I’m a little obsessed. I love growing garlic. I love eating it too of course.
I love the smell of it. I love the earthy goodness of it. I love roasting it and using it in salad dressings, or marinating with it.
Back at the end of July I harvested my garlic crop, which I had planted at the farm the previous autumn. I planted around 300 cloves, and yielded around 280 give or take a few with rot. The precise yields were:
- Music: 85 heads
- Leningrad: 55 heads
- Hungarian: 64 heads
- Purple Glazer: 35 heads
- Siberian: 34 heads
- Korean: 8 heads
All the garlic did very well except the Korean and the Hungarian. The Korean did poorly likely because I used cloves from my immaturely harvested crop from 2013. The Hungarian seemed more susceptible to fungus than the other varieties. I’ve been researching this and thankfully it doesn’t appear to be white rot, a soil-based fungus that renders land unsuitable for allium crops for literally decades, and is almost impossible to control. Based on my research, I think the problem instead was fusarium basal plate rot, another soil-borne pathogen that affects the root system. This form of rot however is not quite so dramatic as white rot, and can be controlled by rotating crops regularly. And since the other varieties didn’t have it, I have to assume Hungarian is particularly sensitive to it.
I moved my harvest into the storage barn at the farm to dry, where there is plenty of room, but not the best air circulation. I did set up a fan, and the crop looked great when I trimmed off the stems and roots. Unfortunately, the heads were not as dry as they should have been when I packed them up to come home. I should have pulled them out of the paper bags immediately after I got them home but I didn’t, I left them in their bags for a few days. When I looked in on them again, I realized they were starting to mould!

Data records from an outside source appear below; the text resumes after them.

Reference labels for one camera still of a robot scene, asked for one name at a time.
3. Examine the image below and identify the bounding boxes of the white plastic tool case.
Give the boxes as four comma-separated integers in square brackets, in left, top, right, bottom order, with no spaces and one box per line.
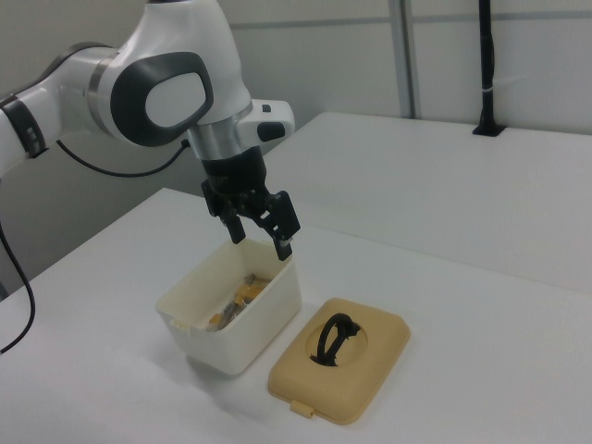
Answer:
[155,239,302,376]

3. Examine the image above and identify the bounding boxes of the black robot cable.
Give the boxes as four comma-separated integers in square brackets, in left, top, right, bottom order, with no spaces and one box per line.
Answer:
[0,138,191,355]

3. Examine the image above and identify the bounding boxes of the black lid handle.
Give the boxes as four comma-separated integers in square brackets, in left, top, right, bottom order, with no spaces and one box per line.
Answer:
[310,312,363,367]

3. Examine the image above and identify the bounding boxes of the tan plastic case lid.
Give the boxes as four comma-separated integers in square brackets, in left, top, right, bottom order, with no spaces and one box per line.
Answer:
[266,297,413,413]

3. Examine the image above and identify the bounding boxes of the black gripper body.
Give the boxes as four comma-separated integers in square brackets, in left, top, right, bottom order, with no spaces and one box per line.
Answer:
[199,146,272,217]

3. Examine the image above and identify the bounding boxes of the black mounting pole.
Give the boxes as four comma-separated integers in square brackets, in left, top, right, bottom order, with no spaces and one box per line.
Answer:
[471,0,506,138]

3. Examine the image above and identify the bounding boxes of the metal bit with yellow collar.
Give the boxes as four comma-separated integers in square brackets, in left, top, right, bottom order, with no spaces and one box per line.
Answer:
[233,272,272,307]

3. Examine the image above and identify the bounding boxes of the grey partition post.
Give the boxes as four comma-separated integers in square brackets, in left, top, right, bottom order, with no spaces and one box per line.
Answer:
[396,0,420,119]

Once I realized my mistake I pulled them all out and put them on trays and let them sit out in the sun for a couple days on my deck. This stopped the mould process but the skins were already marked up and blackened; they looked really bad. Thankfully, I’ve realized that the mould was really only on the outer skins. I leave as much skin on the heads as possible as it helps the heads keep longer. Peel back a few layers of skin and the heads look just fine.

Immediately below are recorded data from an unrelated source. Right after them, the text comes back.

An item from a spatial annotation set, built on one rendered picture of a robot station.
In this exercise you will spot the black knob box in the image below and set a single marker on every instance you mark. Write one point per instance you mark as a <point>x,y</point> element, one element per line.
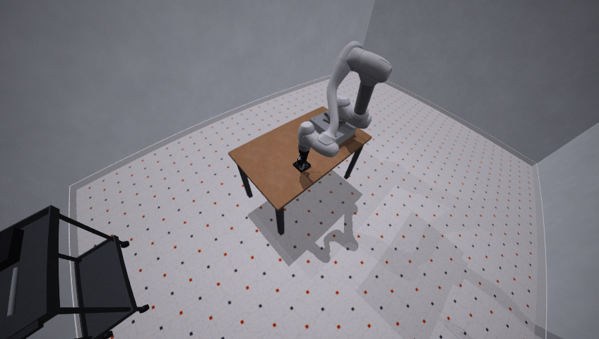
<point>306,166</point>

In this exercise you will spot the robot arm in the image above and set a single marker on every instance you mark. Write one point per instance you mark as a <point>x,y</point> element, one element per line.
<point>372,69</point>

While my gardens at the new house are slowly starting to come together, I have yet to get all the soil I need into my raised beds, and even after I do, the farm is still a better fit for this space-intensive crop. Most of the veggies I grow at home are short term crops that don’t need to be in the garden for more than a few months. Garlic gets planted in the fall and harvested in late July or early August, so it’s a bit of a space hog.
My 2015 garlic crop went into the ground a couple weeks ago during that gorgeous stretch of summer-like weather we had. Again I planted just over 300 cloves, but this time I’ve got 9 varieties: Music, Leningrad, Purple Glazer, Siberian, Hungarian, Korean, Russian Red, Ukrainian and Persian. Next year I hope to pickle some of the scapes, something I haven’t tried yet.